### Aim of the exercise:
Below are records. Transcribe exactly the lines from the one that contains "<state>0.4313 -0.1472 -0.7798" through the last line, leaving any pictures out.

[Start of Attachment]

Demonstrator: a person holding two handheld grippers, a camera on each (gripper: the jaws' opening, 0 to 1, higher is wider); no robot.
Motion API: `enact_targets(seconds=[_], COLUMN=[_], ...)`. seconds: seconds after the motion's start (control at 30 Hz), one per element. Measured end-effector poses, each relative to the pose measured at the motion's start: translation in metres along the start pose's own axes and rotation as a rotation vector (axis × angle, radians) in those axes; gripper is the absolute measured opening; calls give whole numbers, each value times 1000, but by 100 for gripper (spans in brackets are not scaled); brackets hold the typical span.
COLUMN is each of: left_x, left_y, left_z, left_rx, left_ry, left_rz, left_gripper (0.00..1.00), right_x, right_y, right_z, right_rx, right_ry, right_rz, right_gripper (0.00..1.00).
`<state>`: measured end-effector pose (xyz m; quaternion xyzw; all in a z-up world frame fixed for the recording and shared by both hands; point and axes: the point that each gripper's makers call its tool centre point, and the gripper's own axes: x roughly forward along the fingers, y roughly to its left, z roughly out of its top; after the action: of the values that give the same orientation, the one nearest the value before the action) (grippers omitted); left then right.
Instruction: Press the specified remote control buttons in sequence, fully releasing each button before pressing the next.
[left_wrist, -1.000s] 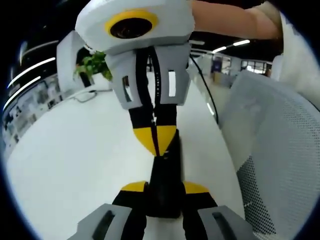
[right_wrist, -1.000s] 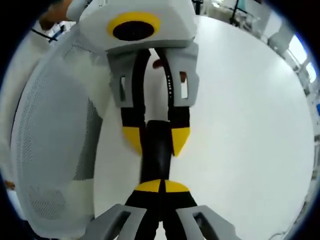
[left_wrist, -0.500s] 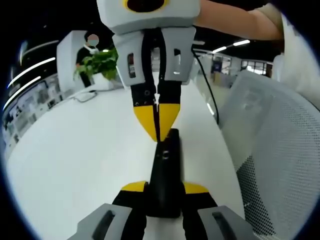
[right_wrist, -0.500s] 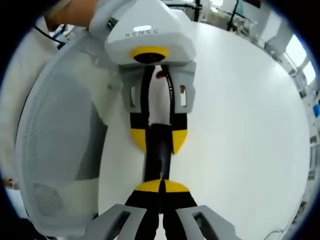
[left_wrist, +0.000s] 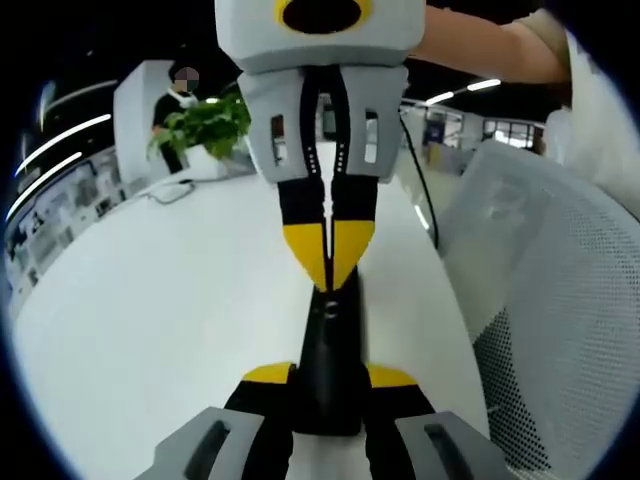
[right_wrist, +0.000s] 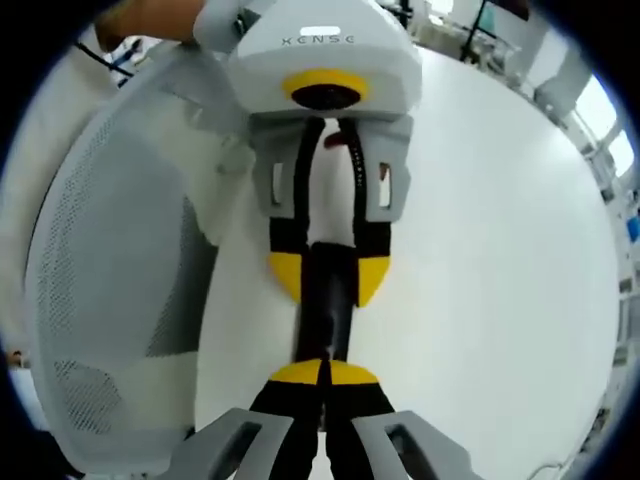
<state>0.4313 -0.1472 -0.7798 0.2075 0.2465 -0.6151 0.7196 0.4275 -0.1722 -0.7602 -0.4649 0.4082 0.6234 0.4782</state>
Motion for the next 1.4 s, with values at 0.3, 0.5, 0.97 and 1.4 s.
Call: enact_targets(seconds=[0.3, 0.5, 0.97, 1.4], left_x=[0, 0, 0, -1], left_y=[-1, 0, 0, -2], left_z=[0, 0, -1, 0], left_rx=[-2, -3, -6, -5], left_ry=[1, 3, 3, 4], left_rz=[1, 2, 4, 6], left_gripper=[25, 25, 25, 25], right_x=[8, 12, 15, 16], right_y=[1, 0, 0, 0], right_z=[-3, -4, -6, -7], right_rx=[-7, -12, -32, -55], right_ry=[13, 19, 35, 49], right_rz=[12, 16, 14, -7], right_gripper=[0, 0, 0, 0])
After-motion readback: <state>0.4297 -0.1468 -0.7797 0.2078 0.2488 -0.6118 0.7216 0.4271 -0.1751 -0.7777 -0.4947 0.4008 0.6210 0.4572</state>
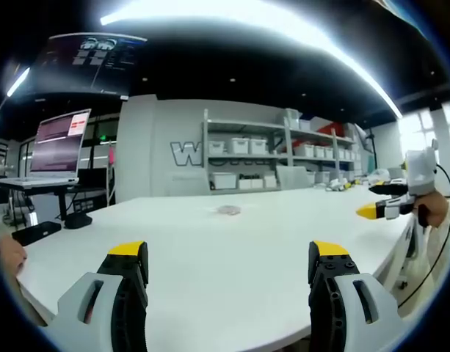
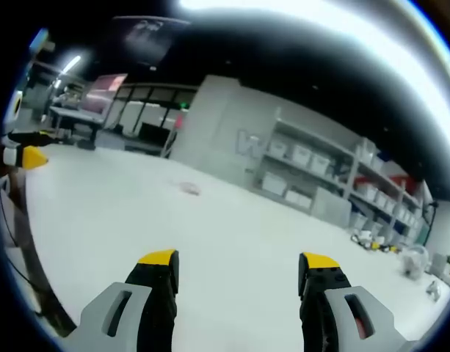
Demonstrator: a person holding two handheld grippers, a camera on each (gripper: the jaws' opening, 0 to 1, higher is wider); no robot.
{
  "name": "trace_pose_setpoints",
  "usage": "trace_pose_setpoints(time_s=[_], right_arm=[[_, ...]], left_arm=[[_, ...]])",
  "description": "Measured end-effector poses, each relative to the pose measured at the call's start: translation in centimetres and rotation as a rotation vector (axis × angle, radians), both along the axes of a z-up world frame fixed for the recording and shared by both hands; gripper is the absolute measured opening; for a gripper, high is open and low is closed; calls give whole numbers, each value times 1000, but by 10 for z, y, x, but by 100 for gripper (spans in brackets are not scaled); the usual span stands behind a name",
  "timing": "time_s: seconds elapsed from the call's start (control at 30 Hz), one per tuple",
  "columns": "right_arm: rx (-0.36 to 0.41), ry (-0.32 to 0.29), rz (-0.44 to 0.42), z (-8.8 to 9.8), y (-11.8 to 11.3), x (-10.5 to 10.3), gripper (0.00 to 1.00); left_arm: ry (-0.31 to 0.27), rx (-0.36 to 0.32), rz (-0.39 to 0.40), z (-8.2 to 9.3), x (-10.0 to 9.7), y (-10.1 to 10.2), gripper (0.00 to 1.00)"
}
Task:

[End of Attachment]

### Result for this task:
<state>0.4313 -0.1472 -0.7798 0.2075 0.2465 -0.6151 0.7196 0.4275 -0.1722 -0.7602 -0.4649 0.4082 0.6234 0.4782</state>
Motion for the next 1.4 s, with values at 0.3, 0.5, 0.97 and 1.4 s.
Call: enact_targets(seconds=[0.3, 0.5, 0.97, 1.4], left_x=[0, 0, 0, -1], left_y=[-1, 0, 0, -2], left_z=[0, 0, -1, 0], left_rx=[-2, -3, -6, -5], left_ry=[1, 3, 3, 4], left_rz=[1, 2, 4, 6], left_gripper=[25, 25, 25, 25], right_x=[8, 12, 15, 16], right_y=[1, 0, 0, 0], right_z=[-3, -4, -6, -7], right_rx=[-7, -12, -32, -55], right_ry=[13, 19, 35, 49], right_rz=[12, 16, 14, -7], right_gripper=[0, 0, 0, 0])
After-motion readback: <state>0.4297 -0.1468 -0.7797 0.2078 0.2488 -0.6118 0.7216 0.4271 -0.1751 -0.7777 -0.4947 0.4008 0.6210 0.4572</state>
Demonstrator: a person holding two handheld grippers, a camera on each (gripper: the jaws' opening, 0 to 1, higher is wider); no robot.
{
  "name": "trace_pose_setpoints",
  "usage": "trace_pose_setpoints(time_s=[_], right_arm=[[_, ...]], left_arm=[[_, ...]])",
  "description": "Measured end-effector poses, each relative to the pose measured at the call's start: translation in centimetres and rotation as a rotation vector (axis × angle, radians), both along the axes of a z-up world frame fixed for the recording and shared by both hands; gripper is the absolute measured opening; for a gripper, high is open and low is closed; calls give whole numbers, each value times 1000, but by 10 for z, y, x, but by 100 for gripper (spans in brackets are not scaled); the usual span stands behind a name",
  "timing": "time_s: seconds elapsed from the call's start (control at 30 Hz), one per tuple",
  "columns": "right_arm: rx (-0.36 to 0.41), ry (-0.32 to 0.29), rz (-0.44 to 0.42), z (-8.8 to 9.8), y (-11.8 to 11.3), x (-10.5 to 10.3), gripper (0.00 to 1.00); left_arm: ry (-0.31 to 0.27), rx (-0.36 to 0.32), rz (-0.39 to 0.40), z (-8.2 to 9.3), x (-10.0 to 9.7), y (-10.1 to 10.2), gripper (0.00 to 1.00)"
}
Task:

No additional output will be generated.